All of the data must be written out verbatim, with pictures excluded.
-------------------------
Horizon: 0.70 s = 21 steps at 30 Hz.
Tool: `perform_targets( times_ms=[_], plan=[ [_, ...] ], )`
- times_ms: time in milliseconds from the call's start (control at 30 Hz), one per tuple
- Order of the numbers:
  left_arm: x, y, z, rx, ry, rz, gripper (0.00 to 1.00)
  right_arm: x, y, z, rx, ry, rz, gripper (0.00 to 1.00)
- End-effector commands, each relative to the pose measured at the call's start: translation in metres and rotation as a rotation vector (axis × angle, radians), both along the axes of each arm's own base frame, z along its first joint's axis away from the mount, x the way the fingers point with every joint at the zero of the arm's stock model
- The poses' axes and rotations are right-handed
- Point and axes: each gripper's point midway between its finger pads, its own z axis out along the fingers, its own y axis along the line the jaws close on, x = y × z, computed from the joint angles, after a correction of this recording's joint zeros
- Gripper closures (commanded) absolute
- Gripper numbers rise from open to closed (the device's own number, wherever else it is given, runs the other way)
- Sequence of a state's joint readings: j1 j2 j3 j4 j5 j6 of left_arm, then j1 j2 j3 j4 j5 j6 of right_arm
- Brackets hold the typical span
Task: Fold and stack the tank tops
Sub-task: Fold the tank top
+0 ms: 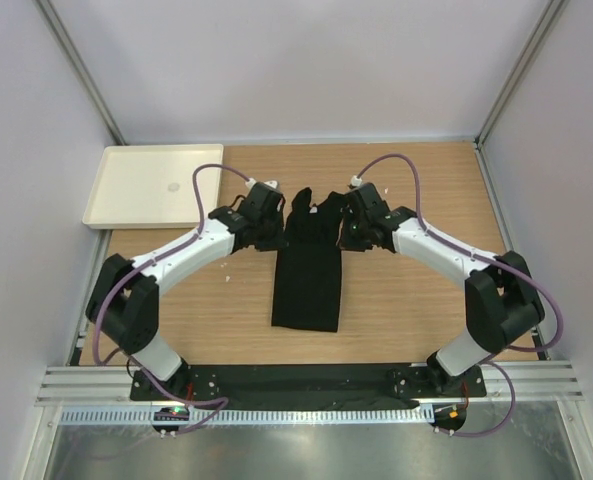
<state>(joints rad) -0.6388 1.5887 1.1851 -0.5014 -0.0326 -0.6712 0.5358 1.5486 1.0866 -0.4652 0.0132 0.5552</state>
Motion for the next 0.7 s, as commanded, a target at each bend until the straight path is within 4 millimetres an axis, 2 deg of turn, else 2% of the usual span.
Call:
perform_targets(
  times_ms=[0,133,167,200,267,300,333,367,400,433,467,500,533,567,667],
  plan=[
    [0.033,-0.006,0.008,-0.012,-0.061,0.02,1.0,0.027,0.005,0.0,0.019,-0.055,-0.009,0.96],
    [0.048,-0.008,-0.007,-0.004,-0.043,0.031,0.97,0.041,0.003,-0.01,0.019,-0.048,-0.033,0.91],
    [0.05,-0.008,-0.008,0.004,-0.045,0.032,0.94,0.043,0.003,-0.012,0.018,-0.047,-0.037,0.86],
    [0.052,-0.008,-0.013,0.019,-0.035,0.037,0.92,0.045,0.003,-0.013,0.024,-0.05,-0.043,0.74],
    [0.056,-0.003,-0.018,0.049,-0.04,0.057,0.87,0.043,0.004,-0.011,0.033,-0.056,-0.044,0.62],
    [0.056,-0.001,-0.02,0.061,-0.034,0.059,0.82,0.041,0.002,-0.013,0.031,-0.054,-0.046,0.55],
    [0.056,0.001,-0.023,0.072,-0.027,0.06,0.7,0.041,0.002,-0.006,0.042,-0.074,-0.044,0.53],
    [0.056,0.002,-0.024,0.08,-0.026,0.065,0.66,0.039,0.002,-0.005,0.042,-0.077,-0.042,0.5],
    [0.052,0.005,-0.027,0.088,-0.015,0.064,0.6,0.036,0.0,-0.004,0.042,-0.079,-0.041,0.48],
    [0.05,0.007,-0.024,0.089,-0.017,0.067,0.58,0.033,-0.002,-0.003,0.042,-0.083,-0.038,0.48],
    [0.046,0.01,-0.027,0.097,-0.008,0.072,0.56,0.028,0.002,0.007,0.075,-0.09,-0.015,0.47],
    [0.043,0.012,-0.027,0.094,-0.002,0.075,0.54,0.021,0.0,0.004,0.075,-0.079,-0.013,0.45],
    [0.038,0.012,-0.019,0.075,-0.013,0.071,0.52,0.016,0.0,0.006,0.089,-0.078,-0.004,0.44],
    [0.031,0.015,-0.025,0.071,0.002,0.067,0.51,0.011,0.0,0.014,0.107,-0.095,0.006,0.43],
    [0.013,0.012,-0.021,0.0,0.009,0.048,0.46,-0.009,-0.004,0.003,0.127,-0.068,0.029,0.42]
  ],
)
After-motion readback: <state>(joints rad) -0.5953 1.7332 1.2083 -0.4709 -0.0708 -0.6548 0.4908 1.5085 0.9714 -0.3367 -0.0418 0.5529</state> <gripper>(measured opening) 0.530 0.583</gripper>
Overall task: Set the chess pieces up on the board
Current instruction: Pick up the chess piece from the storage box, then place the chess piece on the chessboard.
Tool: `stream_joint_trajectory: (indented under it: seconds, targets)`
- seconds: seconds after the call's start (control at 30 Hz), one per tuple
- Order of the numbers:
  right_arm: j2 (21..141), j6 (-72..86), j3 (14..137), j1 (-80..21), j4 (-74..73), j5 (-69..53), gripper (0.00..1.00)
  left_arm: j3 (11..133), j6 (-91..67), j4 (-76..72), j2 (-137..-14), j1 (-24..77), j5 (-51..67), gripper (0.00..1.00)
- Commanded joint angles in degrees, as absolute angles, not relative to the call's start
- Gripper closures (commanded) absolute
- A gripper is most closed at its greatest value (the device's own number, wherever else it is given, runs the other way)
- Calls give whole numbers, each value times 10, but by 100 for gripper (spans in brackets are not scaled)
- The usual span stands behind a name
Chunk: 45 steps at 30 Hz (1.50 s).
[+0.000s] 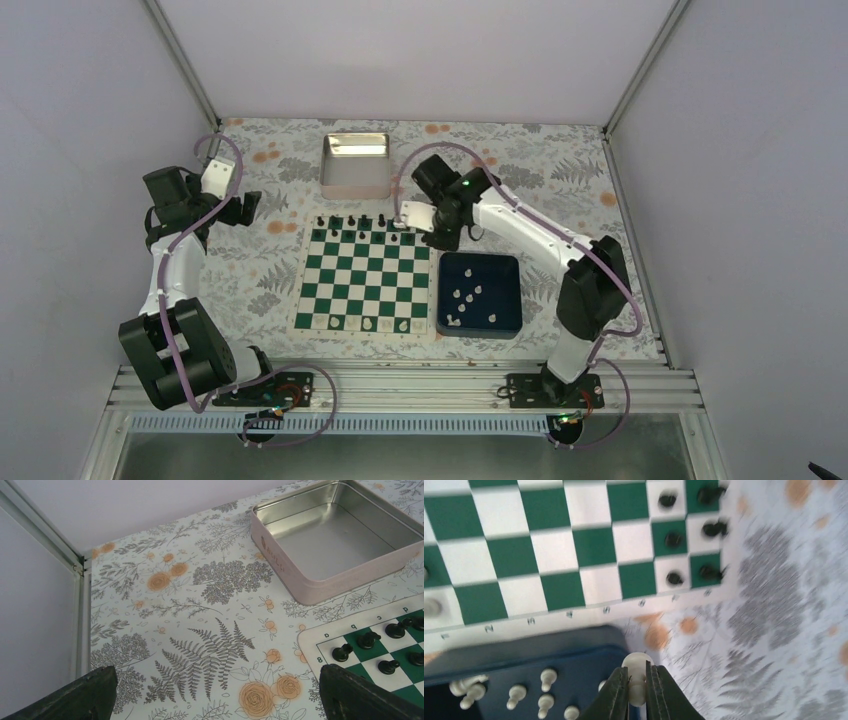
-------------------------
EXERCISE OUTPUT:
Horizon: 0.70 s = 21 steps at 30 Hz.
Tool: `perform_targets( times_ms=[_], plan=[ [_, ...] ], )`
- times_ms: time in milliseconds from the call's start (control at 30 Hz), one per tuple
- Order of the numbers:
  left_arm: x, y, z, rx, ry, rz, gripper (0.00 to 1.00)
  right_arm: x, y, z, rx, ry, rz, gripper (0.00 to 1.00)
- End-effector commands, each relative to the pose measured at the call's start: translation in metres and rotation as a rotation vector (axis × angle, radians), both along the axes of each arm's own base frame, z along its first joint's axis away from the mount, x the way the fingers point with every joint at the zero of the arm's stock model
- The poses' axes and rotations are right-handed
- Point and axes: each gripper's point midway between its finger pads, its own z axis out along the fingers, its own y axis along the line the jaws close on, x = y × z, computed from the joint angles, after a correction of this recording's joint zeros
- Gripper closures (commanded) absolute
- Gripper numbers rise from open to closed (the device's own number, wherever else it is given, runs the other way)
- Sequence of a state's joint readings: j1 j2 j3 j4 j5 j6 of left_arm, then j1 j2 j3 j4 j5 j6 of right_arm
- Brackets hold the typical span
Task: Fold and stack the tank tops
Sub-task: Fold the tank top
+0 ms: 
<state>(joints rad) -0.6388 1.5887 1.1851 -0.5014 -0.0326 -0.6712 0.5358 1.5486 1.0866 -0.4652 0.0132 0.5552</state>
Motion for the next 0.7 s, as commanded, a target at each bend until the straight path is within 4 millimetres an axis, 2 deg of turn, else 2% of the usual span.
Call:
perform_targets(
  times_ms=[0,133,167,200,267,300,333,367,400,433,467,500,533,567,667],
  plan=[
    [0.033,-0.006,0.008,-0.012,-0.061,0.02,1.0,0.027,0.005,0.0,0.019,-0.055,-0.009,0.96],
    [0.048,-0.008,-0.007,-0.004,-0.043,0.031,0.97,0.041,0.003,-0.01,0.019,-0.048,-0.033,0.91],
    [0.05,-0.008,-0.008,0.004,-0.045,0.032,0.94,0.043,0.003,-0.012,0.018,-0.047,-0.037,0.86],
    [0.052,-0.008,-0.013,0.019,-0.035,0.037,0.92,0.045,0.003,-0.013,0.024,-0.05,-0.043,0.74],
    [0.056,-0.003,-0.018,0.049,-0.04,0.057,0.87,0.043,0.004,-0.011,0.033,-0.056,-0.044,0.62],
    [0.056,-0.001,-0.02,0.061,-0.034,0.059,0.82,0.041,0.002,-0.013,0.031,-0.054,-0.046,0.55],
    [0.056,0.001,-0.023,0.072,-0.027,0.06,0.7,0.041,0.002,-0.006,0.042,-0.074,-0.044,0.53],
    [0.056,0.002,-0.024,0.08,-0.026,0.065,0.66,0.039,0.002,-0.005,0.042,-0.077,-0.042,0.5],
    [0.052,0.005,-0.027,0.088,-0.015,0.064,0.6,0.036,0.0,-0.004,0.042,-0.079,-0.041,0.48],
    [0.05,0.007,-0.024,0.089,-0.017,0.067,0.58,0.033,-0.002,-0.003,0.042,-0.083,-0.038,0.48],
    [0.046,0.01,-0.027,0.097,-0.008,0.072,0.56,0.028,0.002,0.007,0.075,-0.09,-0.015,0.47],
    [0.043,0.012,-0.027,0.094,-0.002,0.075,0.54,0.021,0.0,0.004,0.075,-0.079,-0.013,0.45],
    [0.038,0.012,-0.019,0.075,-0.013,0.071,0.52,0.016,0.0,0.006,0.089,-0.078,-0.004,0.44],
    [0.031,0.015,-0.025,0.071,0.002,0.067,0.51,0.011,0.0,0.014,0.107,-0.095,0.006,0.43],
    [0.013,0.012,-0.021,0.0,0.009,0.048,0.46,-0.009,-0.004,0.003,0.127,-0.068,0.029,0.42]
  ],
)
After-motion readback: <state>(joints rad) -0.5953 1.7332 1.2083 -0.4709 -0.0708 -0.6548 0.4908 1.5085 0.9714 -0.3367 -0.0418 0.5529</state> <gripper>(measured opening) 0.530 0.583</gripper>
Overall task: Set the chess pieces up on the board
Current instruction: Pick up the chess piece from the storage box, then place the chess piece on the chessboard.
Tool: `stream_joint_trajectory: (indented under it: seconds, targets)`
- seconds: seconds after the call's start (control at 30 Hz), one per tuple
- Order of the numbers:
  right_arm: j2 (21..141), j6 (-72..86), j3 (14..137), j1 (-80..21), j4 (-74..73), j5 (-69..53), gripper (0.00..1.00)
  left_arm: j3 (11..133), j6 (-91..67), j4 (-76..72), j2 (-137..-14), j1 (-24..77), j5 (-51..67), gripper (0.00..1.00)
- Commanded joint angles in degrees, as absolute angles, not relative to the call's start
- Gripper closures (commanded) absolute
- A gripper is most closed at its greatest value (the device's own number, wherever else it is given, runs the other way)
- Calls give whole numbers, each value times 10, but by 100 for gripper (spans in brackets are not scaled)
- The usual span stands behind a name
Chunk: 45 steps at 30 Hz (1.50 s).
[+0.000s] 

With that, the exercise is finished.